9. Exporting Data Example

9. Exporting Data Example#

This notebook shows different ways to export data from memory. This first example exports all conversations from local DuckDB memory with their respective score values in a JSON format. The data can currently be exported both as JSON file or a CSV file that will be saved in your results folder within PyRIT. The CSV export is commented out below. In this example, all conversations are exported, but by using other export functions from memory_interface, we can export by specific labels and other methods.

from uuid import uuid4

from pyrit.common import DUCK_DB, initialize_pyrit
from pyrit.common.path import DB_DATA_PATH
from pyrit.memory import CentralMemory
from pyrit.models import PromptRequestPiece, PromptRequestResponse

initialize_pyrit(memory_db_type=DUCK_DB)

conversation_id = str(uuid4())

print(conversation_id)

message_list = [
    PromptRequestPiece(
        role="user", original_value="Hi, chat bot! This is my initial prompt.", conversation_id=conversation_id
    ),
    PromptRequestPiece(
        role="assistant", original_value="Nice to meet you! This is my response.", conversation_id=conversation_id
    ),
    PromptRequestPiece(
        role="user",
        original_value="Wonderful! This is my second prompt to the chat bot!",
        conversation_id=conversation_id,
    ),
]

duckdb_memory = CentralMemory.get_memory_instance()
duckdb_memory.add_request_response_to_memory(request=PromptRequestResponse([message_list[0]]))
duckdb_memory.add_request_response_to_memory(request=PromptRequestResponse([message_list[1]]))
duckdb_memory.add_request_response_to_memory(request=PromptRequestResponse([message_list[2]]))

entries = duckdb_memory.get_conversation(conversation_id=conversation_id)

for entry in entries:
    print(entry)

# Define file path for export
json_file_path = DB_DATA_PATH / "conversation_and_scores_json_example.json"
# csv_file_path = DB_DATA_PATH / "conversation_and_scores_csv_example.csv"

# Export the data to a JSON file
conversation_with_scores = duckdb_memory.export_conversations(file_path=json_file_path, export_type="json")
print(f"Exported conversation with scores to JSON: {json_file_path}")
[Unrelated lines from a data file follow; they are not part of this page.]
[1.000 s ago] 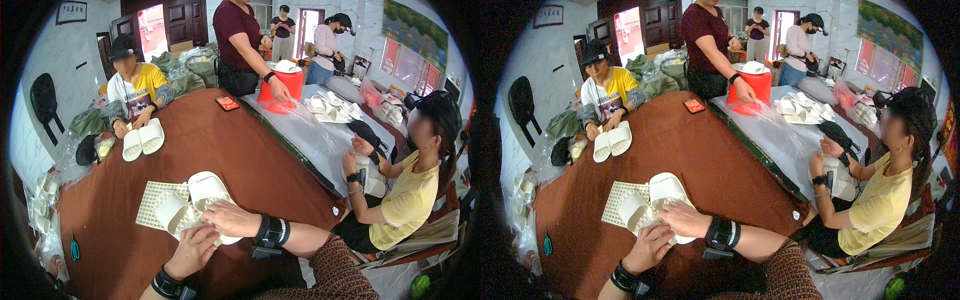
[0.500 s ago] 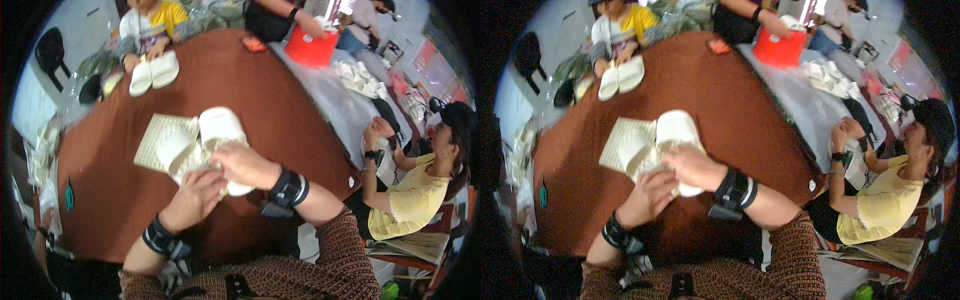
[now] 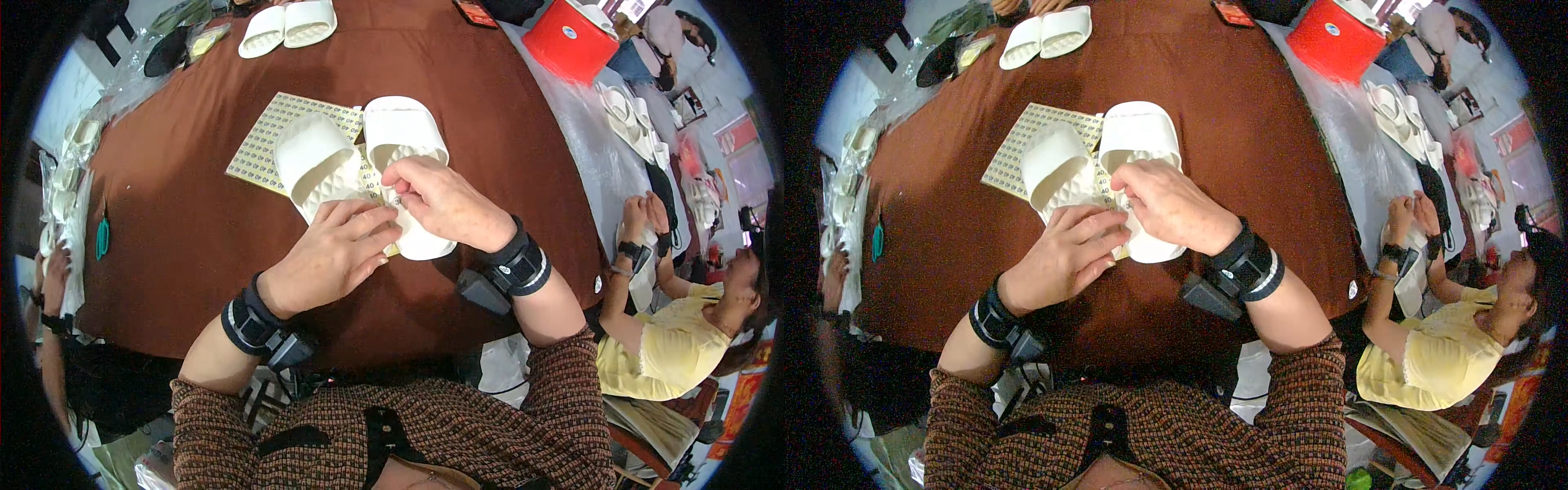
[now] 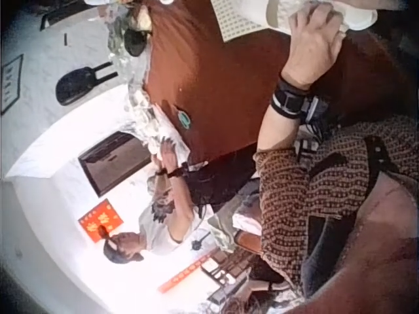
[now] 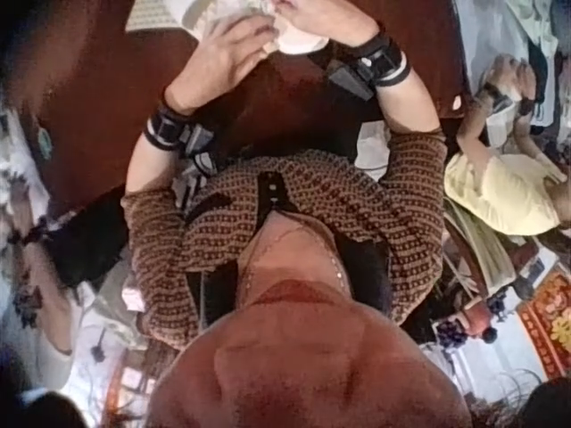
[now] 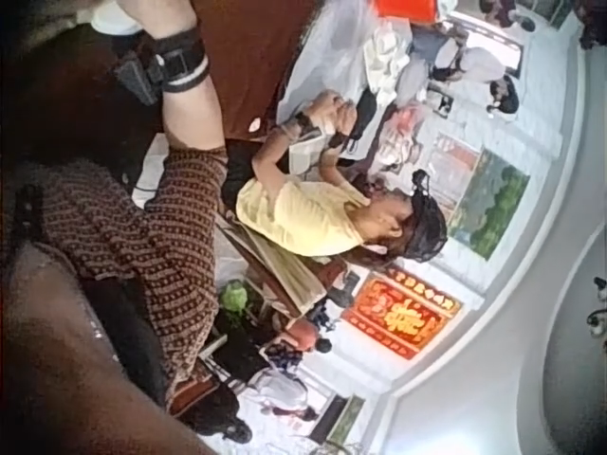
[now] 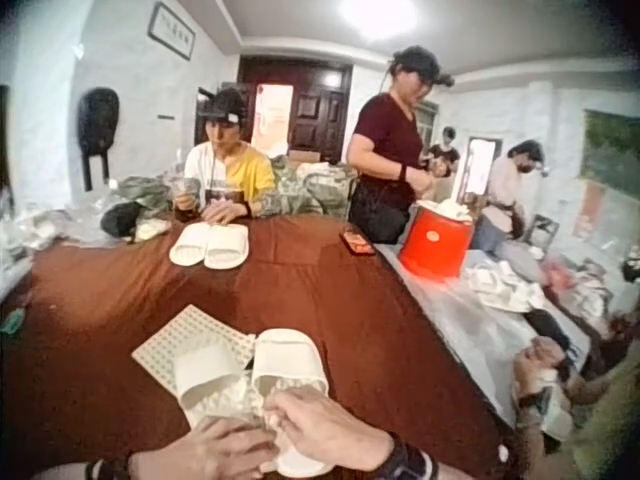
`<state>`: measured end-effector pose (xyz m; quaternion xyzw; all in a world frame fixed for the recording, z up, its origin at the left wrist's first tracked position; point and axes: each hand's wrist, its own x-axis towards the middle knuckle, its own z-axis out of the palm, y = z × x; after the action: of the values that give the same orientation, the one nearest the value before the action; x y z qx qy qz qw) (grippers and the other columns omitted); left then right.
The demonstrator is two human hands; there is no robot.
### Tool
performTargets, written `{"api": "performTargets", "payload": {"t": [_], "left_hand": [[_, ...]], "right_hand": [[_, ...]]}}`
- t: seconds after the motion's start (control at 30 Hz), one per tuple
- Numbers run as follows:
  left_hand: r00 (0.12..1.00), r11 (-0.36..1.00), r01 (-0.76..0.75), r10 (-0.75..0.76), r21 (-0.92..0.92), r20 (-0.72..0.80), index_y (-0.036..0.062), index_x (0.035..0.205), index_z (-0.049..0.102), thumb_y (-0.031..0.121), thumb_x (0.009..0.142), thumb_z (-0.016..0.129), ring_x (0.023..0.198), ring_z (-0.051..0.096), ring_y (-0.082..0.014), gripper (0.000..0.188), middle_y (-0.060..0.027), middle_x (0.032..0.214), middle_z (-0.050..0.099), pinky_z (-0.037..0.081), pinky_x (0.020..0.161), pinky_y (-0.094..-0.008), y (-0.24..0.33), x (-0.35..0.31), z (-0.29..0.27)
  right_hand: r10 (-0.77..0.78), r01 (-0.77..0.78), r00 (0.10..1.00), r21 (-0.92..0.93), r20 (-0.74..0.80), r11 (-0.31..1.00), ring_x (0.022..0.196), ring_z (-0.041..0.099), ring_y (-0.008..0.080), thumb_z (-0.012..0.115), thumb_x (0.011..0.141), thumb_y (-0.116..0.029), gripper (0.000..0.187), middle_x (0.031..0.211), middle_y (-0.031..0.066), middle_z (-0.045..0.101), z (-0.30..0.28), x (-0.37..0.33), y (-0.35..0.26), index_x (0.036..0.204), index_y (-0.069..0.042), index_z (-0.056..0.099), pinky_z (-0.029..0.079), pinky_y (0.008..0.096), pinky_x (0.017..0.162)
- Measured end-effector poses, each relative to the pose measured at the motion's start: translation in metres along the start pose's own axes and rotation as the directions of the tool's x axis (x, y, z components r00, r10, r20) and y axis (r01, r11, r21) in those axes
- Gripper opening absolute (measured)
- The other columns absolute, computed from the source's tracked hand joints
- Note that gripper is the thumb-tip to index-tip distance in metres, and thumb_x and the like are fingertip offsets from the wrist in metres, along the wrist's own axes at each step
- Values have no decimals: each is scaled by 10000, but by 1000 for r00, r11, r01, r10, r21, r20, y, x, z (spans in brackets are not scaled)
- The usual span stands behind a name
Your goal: The recorder is applying size stickers to the insoles of newly manufactured white slippers.
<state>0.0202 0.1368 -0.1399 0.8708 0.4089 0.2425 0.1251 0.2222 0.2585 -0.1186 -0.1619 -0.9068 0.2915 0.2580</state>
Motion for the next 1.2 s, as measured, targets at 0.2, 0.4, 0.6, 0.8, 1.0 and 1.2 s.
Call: {"api": "performTargets", "payload": {"t": [0.2,0.4,0.6,0.8,1.0,1.2], "left_hand": [[998,999,12,-9,51,-64,103,1209,644,160,897,662,1229,497,-299,318,-73,1300,572,405,986,-449,8,-2,-1],[997,999,25,-21,46,-75,95,1196,646,153,894,660,1207,505,-300,308,-79,1279,577,411,973,-445,9,-2,-2],[996,999,33,-30,36,-83,88,1184,649,146,892,658,1186,513,-300,298,-84,1258,582,417,959,-441,9,-3,-2],[995,999,40,-36,37,-89,81,1171,651,139,889,656,1164,521,-301,288,-90,1238,586,423,945,-436,10,-2,-2],[995,998,45,-42,36,-91,74,1158,653,132,886,654,1143,529,-301,278,-96,1217,591,429,932,-432,10,-3,-3],[995,998,53,-50,31,-91,67,1145,655,125,884,652,1122,538,-301,268,-101,1196,596,435,918,-428,10,-4,-4]], "right_hand": [[-27,27,1000,-19,6,999,854,608,290,557,836,47,266,892,124,589,3,0,-2,1088,-35,559,502,394,776],[-52,52,999,-54,1,997,838,592,290,550,832,45,267,875,119,574,5,1,-3,1084,-42,556,493,398,768],[60,-60,998,-5,17,998,824,608,276,552,852,36,244,892,125,583,-2,-1,-2,1087,-31,549,503,378,741],[29,-29,1000,36,3,999,827,615,276,555,855,41,243,908,130,595,1,0,1,1087,-30,551,509,376,737],[-76,74,997,-100,-17,992,867,612,341,549,866,23,200,932,154,610,7,2,0,1058,-34,550,500,424,784],[-90,88,996,-101,-19,991,873,612,354,549,877,4,185,933,163,613,9,2,3,1056,-40,551,498,428,787]]}}
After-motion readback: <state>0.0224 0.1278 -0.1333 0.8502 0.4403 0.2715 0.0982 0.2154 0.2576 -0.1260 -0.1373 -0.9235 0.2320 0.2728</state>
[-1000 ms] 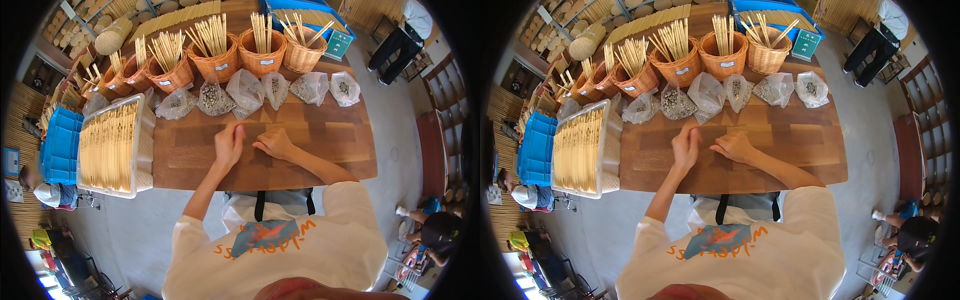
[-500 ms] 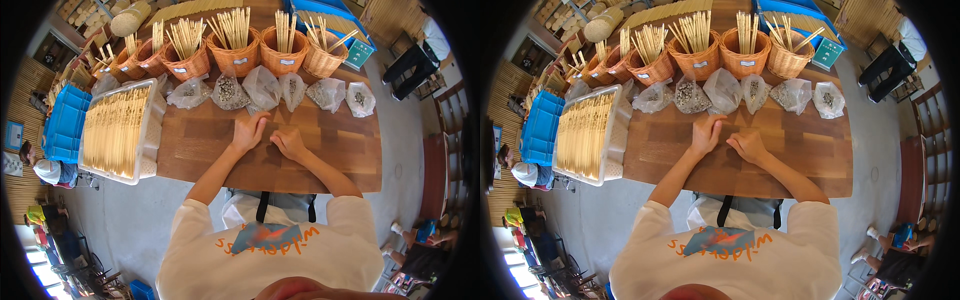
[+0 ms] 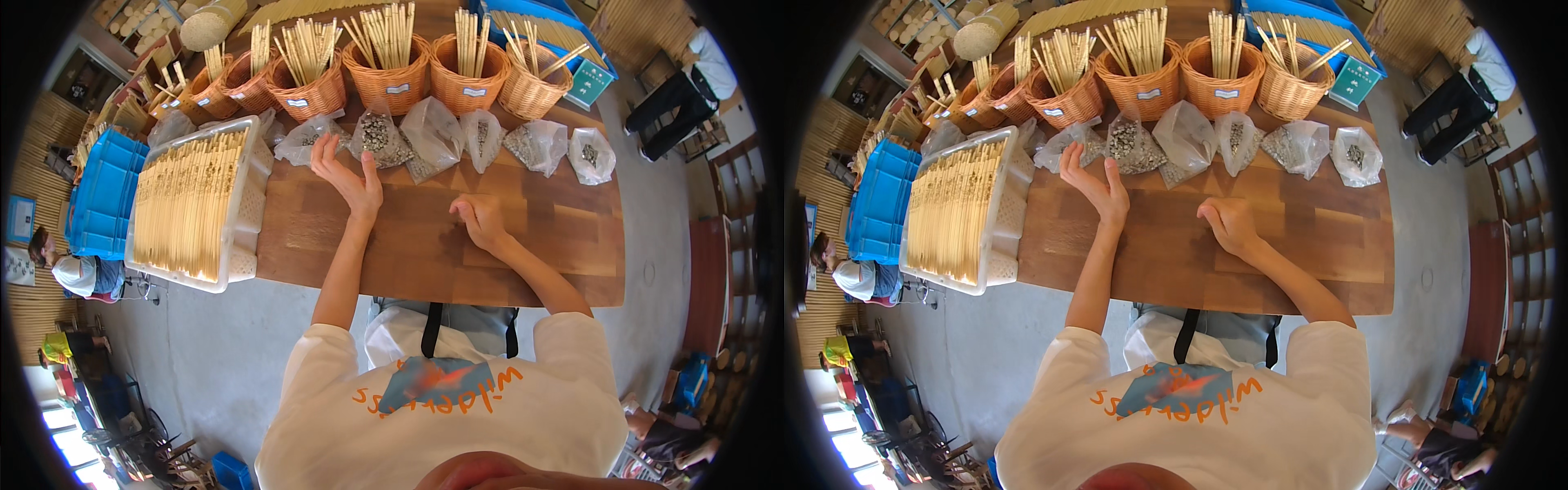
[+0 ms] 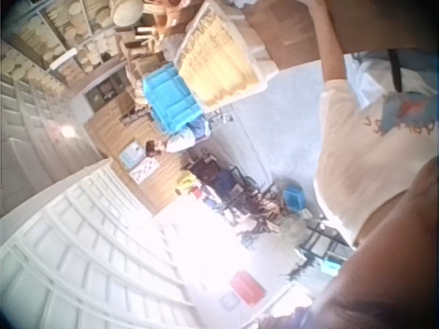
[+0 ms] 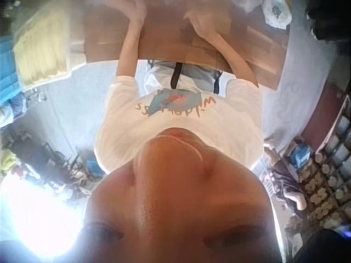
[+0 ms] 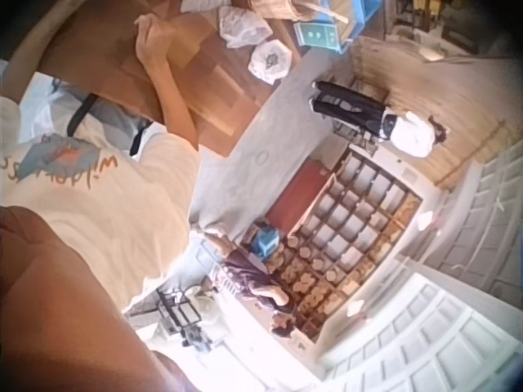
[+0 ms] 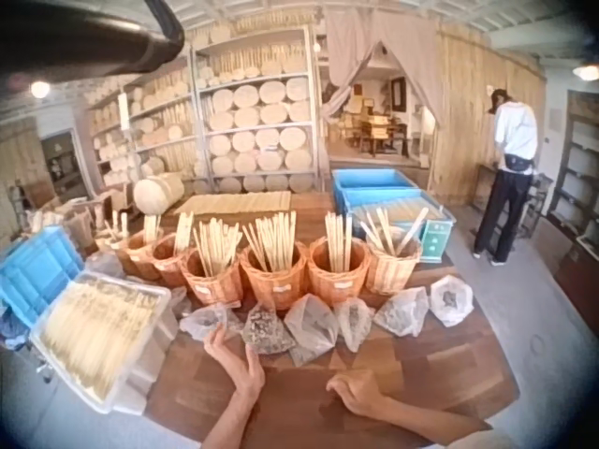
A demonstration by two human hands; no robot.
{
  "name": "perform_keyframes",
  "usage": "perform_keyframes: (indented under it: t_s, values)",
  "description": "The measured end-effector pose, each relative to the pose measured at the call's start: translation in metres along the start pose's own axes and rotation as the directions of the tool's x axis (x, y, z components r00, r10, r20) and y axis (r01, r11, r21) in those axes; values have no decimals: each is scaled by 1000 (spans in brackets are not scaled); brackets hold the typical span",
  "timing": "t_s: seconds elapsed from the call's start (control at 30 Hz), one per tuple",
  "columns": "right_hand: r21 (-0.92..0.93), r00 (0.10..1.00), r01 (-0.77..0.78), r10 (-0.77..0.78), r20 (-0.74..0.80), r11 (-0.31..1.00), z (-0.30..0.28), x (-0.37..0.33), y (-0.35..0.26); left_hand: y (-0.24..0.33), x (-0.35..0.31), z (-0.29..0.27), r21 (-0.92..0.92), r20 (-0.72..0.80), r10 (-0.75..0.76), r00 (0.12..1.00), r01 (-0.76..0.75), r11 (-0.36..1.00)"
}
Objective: The person assembles bamboo sticks by picking up individual sticks, sliding small metal or plastic rings onto them, and placing the finished sticks into a basket or a collection on the table.
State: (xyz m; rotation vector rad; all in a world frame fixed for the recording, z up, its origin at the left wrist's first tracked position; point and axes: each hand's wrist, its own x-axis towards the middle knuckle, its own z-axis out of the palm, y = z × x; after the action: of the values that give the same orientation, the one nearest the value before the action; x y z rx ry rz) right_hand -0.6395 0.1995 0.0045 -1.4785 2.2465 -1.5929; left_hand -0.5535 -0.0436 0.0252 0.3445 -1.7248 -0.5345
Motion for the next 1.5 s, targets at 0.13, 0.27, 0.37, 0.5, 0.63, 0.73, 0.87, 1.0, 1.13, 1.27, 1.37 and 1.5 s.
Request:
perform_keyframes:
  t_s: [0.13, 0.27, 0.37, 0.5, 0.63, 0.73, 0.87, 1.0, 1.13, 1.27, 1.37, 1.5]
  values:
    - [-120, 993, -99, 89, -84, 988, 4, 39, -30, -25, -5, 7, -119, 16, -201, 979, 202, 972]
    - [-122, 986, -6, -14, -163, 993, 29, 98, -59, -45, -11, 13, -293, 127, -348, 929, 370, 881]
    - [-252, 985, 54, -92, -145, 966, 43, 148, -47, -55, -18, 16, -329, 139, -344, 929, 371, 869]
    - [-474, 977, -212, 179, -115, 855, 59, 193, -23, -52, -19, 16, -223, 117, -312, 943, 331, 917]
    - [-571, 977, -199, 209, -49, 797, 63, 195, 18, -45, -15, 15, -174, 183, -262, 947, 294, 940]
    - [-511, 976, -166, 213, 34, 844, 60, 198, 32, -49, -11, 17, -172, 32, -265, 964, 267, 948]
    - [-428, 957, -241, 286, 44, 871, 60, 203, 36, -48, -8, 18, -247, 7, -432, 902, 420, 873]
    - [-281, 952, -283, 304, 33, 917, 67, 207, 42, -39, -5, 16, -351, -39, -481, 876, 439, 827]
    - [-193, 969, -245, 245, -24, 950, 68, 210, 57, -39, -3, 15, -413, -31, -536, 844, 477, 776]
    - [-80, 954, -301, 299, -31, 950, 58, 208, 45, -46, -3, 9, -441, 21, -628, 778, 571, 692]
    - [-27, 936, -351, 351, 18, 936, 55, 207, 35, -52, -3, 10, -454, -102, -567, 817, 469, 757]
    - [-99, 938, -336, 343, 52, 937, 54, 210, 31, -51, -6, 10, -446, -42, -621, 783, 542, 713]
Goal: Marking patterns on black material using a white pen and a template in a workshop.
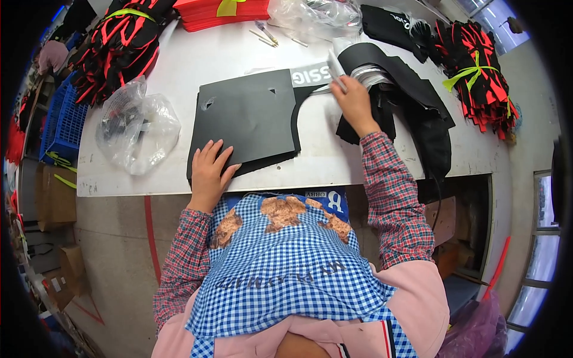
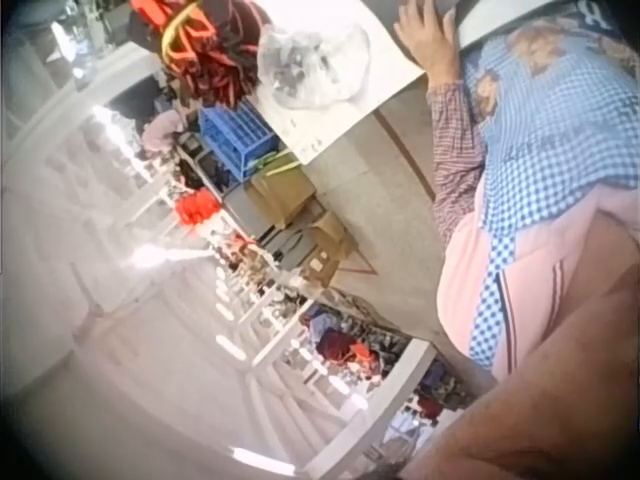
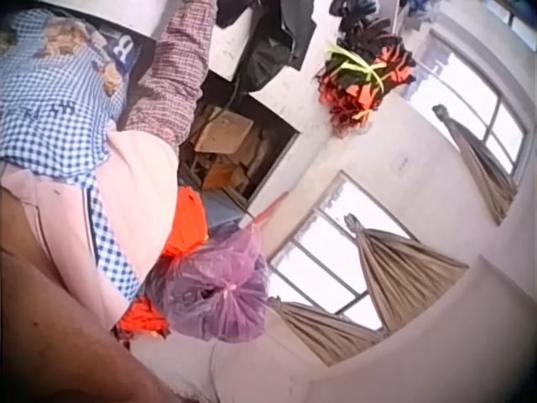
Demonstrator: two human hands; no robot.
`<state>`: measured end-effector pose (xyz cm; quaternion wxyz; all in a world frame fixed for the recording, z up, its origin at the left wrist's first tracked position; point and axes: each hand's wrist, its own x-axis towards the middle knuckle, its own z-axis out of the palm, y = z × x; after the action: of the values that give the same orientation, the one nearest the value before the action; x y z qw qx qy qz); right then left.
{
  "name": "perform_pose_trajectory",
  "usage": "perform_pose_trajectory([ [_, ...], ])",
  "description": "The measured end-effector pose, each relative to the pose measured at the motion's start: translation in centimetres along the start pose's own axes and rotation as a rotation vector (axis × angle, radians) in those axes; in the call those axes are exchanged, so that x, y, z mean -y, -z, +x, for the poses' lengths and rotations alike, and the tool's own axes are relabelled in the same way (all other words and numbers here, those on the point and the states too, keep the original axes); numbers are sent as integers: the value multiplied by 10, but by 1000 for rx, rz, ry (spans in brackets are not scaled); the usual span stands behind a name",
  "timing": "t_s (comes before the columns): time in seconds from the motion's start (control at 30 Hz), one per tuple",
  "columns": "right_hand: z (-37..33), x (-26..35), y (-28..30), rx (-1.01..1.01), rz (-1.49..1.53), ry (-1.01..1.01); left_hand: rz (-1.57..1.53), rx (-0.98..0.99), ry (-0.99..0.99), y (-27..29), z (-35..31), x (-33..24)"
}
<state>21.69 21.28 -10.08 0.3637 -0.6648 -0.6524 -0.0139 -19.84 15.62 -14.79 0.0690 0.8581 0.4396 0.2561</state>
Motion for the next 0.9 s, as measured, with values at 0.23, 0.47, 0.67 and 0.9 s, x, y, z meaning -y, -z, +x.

# Export the data to a CSV file
# conversation_with_scores = duckdb_memory.export_conversations(file_path=csv_file_path, export_type="csv")
# print(f"Exported conversation with scores to CSV: {csv_file_path}")

# Cleanup memory resources
duckdb_memory.dispose_engine()
f8ceb37b-ebd5-4efd-83b8-f9e579801db7
None: user: Hi, chat bot! This is my initial prompt.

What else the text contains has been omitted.